ACTIVITY - A complete answer lists every line of the material where the string "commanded" occurs.

DATA BELOW -
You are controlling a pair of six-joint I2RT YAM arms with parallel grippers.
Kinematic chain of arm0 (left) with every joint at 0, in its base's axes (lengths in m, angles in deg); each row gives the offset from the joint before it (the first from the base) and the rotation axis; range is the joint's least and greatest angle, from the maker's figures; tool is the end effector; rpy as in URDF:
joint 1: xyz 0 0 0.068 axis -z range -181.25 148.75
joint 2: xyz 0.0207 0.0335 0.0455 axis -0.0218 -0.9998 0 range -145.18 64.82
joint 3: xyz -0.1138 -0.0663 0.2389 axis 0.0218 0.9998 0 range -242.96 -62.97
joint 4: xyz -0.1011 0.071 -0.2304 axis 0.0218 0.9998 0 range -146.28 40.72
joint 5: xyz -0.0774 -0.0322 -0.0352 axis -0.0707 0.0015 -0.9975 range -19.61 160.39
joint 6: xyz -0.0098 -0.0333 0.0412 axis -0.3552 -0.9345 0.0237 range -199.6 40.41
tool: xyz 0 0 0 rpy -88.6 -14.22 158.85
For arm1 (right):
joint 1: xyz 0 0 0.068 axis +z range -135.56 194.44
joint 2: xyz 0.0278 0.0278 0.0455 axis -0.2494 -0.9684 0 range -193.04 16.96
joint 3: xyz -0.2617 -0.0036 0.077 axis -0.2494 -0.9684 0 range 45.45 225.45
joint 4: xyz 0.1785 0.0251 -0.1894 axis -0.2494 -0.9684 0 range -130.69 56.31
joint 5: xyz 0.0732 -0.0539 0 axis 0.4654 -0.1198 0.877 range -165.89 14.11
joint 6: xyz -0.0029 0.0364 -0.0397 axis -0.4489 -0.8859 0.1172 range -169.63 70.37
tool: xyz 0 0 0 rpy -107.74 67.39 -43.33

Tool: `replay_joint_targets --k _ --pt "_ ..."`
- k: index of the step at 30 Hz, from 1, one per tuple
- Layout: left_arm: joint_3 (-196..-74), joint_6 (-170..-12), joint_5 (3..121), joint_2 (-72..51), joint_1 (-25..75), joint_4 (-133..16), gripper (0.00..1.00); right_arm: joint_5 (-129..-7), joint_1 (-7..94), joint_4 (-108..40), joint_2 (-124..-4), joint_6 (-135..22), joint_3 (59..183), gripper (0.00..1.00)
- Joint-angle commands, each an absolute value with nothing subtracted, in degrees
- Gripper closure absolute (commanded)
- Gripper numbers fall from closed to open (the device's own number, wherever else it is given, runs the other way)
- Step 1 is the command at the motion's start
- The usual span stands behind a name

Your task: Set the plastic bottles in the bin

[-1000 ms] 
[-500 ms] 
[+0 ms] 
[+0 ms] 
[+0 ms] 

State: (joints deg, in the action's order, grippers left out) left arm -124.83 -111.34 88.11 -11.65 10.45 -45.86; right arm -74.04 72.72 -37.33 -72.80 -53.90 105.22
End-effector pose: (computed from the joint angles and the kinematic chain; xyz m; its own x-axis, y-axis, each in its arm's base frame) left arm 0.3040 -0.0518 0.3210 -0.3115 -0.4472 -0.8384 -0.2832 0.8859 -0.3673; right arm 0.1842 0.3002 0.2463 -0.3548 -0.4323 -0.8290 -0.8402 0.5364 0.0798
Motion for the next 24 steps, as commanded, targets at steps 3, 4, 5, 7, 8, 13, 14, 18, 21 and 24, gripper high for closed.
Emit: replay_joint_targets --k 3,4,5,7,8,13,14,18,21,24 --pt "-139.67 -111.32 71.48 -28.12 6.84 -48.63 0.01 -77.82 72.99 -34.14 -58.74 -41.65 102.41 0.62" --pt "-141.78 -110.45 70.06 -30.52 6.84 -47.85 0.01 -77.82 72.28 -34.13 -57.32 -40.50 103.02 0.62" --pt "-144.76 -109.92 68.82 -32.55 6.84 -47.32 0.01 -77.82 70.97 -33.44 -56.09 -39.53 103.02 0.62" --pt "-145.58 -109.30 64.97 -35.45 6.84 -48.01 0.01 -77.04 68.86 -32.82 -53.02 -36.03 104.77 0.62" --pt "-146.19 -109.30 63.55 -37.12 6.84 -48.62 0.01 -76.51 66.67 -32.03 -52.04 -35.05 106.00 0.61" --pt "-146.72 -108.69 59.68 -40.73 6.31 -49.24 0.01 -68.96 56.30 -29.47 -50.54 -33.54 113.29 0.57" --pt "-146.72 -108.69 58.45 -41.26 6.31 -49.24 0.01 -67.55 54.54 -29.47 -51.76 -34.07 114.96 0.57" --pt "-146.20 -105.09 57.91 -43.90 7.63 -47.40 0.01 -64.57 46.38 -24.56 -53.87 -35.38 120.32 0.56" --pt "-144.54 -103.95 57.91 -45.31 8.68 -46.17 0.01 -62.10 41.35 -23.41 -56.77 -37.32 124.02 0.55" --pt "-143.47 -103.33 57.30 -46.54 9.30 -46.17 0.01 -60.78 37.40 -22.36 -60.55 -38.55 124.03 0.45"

ANSWER SECTION -
- Gripper closure absolute (commanded)
Motion for the next 24 steps, as commanded, targets at steps 3, 4, 5, 7, 8, 13, 14, 18, 21 and 24, gripper high for closed.

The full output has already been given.